• _ABOUT THIS TASK_: With the material below, print exactly the lines between the line holding "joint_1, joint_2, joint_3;" and the line holding "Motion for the", inclusive. Add nothing else.

• _DATA_:

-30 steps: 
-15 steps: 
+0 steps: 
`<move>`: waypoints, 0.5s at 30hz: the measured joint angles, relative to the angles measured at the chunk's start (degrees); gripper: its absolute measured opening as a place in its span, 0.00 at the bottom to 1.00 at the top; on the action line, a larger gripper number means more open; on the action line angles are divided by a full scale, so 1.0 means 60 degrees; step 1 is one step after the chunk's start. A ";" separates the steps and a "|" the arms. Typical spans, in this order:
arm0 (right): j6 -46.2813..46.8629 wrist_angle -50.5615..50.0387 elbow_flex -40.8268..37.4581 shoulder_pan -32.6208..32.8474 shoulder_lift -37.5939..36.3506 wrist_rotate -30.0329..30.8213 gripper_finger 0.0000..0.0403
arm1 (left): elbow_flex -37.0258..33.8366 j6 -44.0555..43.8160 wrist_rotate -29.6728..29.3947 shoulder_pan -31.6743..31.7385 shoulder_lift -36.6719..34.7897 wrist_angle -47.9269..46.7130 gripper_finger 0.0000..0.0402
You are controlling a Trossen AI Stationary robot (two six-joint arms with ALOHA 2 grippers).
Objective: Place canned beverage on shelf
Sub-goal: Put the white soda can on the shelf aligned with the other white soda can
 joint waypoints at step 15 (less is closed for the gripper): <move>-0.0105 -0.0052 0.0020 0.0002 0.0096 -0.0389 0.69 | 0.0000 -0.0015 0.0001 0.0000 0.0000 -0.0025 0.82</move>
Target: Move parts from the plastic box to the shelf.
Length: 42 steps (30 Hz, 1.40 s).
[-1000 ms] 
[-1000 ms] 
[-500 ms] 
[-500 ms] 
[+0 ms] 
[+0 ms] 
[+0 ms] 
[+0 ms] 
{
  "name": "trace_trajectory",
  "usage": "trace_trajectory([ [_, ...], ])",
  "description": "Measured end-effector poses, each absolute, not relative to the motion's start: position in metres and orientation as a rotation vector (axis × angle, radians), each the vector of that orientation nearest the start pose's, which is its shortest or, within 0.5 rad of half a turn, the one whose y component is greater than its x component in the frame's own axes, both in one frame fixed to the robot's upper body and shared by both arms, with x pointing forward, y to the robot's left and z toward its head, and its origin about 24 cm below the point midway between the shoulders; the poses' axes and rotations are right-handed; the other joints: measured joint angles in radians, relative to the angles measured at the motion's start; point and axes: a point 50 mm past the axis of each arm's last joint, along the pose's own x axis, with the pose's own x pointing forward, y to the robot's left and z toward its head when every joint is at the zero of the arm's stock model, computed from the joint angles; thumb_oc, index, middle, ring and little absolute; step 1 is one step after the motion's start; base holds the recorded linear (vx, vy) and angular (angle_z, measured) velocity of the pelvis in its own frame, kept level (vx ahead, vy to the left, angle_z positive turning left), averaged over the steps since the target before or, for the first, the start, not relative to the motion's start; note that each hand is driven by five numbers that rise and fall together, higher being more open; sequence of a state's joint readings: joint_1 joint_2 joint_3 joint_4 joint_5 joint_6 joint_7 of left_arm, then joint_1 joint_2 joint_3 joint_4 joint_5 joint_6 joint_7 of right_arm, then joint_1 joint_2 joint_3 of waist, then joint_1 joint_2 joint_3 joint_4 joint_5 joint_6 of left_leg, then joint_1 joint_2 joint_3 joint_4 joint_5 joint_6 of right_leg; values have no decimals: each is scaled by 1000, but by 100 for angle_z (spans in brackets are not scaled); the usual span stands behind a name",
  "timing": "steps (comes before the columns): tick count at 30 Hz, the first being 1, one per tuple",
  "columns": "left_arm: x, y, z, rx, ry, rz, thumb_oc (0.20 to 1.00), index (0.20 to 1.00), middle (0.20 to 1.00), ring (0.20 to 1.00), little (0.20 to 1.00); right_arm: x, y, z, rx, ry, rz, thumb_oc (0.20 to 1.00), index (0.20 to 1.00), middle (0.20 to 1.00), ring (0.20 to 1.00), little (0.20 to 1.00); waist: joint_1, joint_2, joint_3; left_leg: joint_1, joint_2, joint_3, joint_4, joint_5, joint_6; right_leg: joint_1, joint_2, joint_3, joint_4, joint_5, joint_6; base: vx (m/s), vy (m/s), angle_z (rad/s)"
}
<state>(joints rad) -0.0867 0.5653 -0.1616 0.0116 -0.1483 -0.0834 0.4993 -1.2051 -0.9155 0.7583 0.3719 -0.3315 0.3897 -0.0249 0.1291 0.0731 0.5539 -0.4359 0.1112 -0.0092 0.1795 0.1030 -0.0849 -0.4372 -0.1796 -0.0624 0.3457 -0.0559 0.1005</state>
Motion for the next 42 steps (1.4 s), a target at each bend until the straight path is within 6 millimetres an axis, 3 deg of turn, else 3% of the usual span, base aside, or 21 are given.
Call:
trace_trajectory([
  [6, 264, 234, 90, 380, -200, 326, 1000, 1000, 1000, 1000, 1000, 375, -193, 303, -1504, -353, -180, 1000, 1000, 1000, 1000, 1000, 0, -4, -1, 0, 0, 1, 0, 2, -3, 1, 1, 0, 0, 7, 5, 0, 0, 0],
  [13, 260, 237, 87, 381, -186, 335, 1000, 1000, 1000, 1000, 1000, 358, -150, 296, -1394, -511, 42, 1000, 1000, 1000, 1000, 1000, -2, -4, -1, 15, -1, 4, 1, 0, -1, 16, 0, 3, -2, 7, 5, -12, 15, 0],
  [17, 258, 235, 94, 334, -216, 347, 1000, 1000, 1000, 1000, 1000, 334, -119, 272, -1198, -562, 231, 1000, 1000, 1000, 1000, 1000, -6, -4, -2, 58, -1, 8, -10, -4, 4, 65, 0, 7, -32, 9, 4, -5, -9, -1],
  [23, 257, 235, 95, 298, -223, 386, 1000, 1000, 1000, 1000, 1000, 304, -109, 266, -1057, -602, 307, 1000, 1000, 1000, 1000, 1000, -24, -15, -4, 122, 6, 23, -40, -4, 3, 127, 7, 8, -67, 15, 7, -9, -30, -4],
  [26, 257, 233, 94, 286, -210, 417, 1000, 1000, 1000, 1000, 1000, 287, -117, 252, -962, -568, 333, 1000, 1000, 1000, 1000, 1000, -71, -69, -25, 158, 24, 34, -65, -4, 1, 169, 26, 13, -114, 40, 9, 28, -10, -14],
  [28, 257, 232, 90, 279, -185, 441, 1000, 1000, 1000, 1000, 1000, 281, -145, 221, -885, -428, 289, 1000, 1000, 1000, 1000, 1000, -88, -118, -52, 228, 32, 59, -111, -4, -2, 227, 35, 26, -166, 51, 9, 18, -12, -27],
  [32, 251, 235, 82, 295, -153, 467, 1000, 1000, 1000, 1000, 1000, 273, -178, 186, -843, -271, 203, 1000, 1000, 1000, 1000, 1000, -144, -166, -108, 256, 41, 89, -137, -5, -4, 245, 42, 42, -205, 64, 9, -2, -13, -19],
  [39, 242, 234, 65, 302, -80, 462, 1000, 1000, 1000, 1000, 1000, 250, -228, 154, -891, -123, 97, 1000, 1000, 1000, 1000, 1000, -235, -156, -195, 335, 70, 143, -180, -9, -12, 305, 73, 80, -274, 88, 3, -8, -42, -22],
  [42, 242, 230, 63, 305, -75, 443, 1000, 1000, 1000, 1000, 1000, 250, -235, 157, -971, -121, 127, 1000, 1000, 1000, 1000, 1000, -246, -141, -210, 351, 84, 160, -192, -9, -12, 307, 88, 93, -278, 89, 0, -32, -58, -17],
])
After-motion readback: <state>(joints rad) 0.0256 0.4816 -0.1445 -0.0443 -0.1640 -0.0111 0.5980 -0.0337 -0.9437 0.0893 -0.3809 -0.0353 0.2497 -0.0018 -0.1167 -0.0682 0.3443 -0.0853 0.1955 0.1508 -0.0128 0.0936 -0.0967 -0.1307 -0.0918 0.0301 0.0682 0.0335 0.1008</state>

• _ANSWER TO THIS TASK_:
  "columns": "left_arm: x, y, z, rx, ry, rz, thumb_oc (0.20 to 1.00), index (0.20 to 1.00), middle (0.20 to 1.00), ring (0.20 to 1.00), little (0.20 to 1.00); right_arm: x, y, z, rx, ry, rz, thumb_oc (0.20 to 1.00), index (0.20 to 1.00), middle (0.20 to 1.00), ring (0.20 to 1.00), little (0.20 to 1.00); waist: joint_1, joint_2, joint_3; left_leg: joint_1, joint_2, joint_3, joint_4, joint_5, joint_6; right_leg: joint_1, joint_2, joint_3, joint_4, joint_5, joint_6; base: vx (m/s), vy (m/s), angle_z (rad/s)"
}
<state>(joints rad) -0.0867 0.5653 -0.1616 0.0116 -0.1483 -0.0834 0.4993 -1.2051 -0.9155 0.7583 0.3719 -0.3315 0.3897 -0.0249 0.1291 0.0731 0.5539 -0.4359 0.1112 -0.0092 0.1795 0.1030 -0.0849 -0.4372 -0.1796 -0.0624 0.3457 -0.0559 0.1005</state>
Motion for the next 42 steps (1.4 s), a target at each bend until the straight path is within 6 millimetres an axis, 3 deg of turn, else 3% of the usual span, base aside, or 21 are given.

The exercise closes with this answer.